Privacy-Preserving Computation for Multi‑Center Medical Research: Challenges, Techniques, and Yidu Cloud Solutions
This article explains the background and challenges of medical multi‑center research, introduces privacy‑preserving computation concepts such as data‑usable‑invisible techniques, multi‑party secure computation and federated learning, and details Yidu Cloud's architecture, solutions, and real‑world case studies.
The talk, presented by Jiang Jinpeng, Chief Architect of Yidu Cloud, introduces the emerging field of privacy‑preserving computation, its principles, and why it is essential for medical research that requires secure, compliant data sharing across multiple hospitals.

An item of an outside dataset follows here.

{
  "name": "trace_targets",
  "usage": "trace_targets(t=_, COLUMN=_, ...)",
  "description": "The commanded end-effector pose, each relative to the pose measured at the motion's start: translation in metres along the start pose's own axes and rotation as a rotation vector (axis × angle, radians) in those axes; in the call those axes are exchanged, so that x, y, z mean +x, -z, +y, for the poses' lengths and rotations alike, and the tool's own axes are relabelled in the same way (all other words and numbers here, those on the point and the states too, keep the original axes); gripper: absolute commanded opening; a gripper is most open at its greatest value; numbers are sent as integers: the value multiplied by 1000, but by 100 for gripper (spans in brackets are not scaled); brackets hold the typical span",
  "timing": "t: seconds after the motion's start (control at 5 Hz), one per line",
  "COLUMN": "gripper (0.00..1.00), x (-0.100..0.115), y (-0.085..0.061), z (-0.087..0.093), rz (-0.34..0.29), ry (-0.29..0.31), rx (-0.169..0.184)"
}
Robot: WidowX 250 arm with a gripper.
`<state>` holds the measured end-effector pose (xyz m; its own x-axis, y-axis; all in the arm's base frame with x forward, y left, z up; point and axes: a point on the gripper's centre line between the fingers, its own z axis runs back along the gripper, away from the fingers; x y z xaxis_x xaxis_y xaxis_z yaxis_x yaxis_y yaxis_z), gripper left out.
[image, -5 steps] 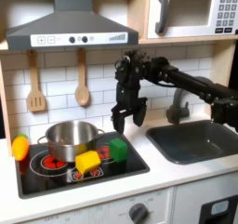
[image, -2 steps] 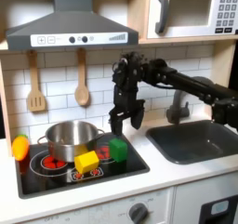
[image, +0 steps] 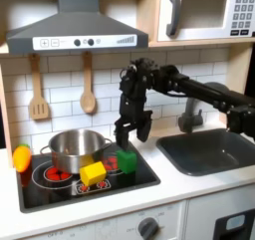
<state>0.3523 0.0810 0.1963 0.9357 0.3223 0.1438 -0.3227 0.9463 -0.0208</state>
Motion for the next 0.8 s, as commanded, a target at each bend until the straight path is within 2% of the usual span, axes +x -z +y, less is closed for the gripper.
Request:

Background and Challenges : Modern evidence‑based medicine needs large, diverse datasets that single hospitals cannot provide; data heterogeneity, privacy regulations (e.g., GDPR, China’s Data Security Law and Personal Information Protection Law), and cumbersome manual data integration create bottlenecks.
Privacy‑Preserving Computation : Described as “data usable but invisible”, it includes homomorphic encryption, secret sharing, differential privacy, trusted execution environments, and federated learning. Historical milestones from Rivest’s homomorphic encryption (1978) to recent advances in federated learning and secure MPC are outlined.
Medical Multi‑Center Requirements : Strict data privacy, complex statistical analyses (survival analysis, hypothesis testing), large‑scale heterogeneous data, and uneven computing resources demand a solution that combines local processing with secure cross‑hospital computation.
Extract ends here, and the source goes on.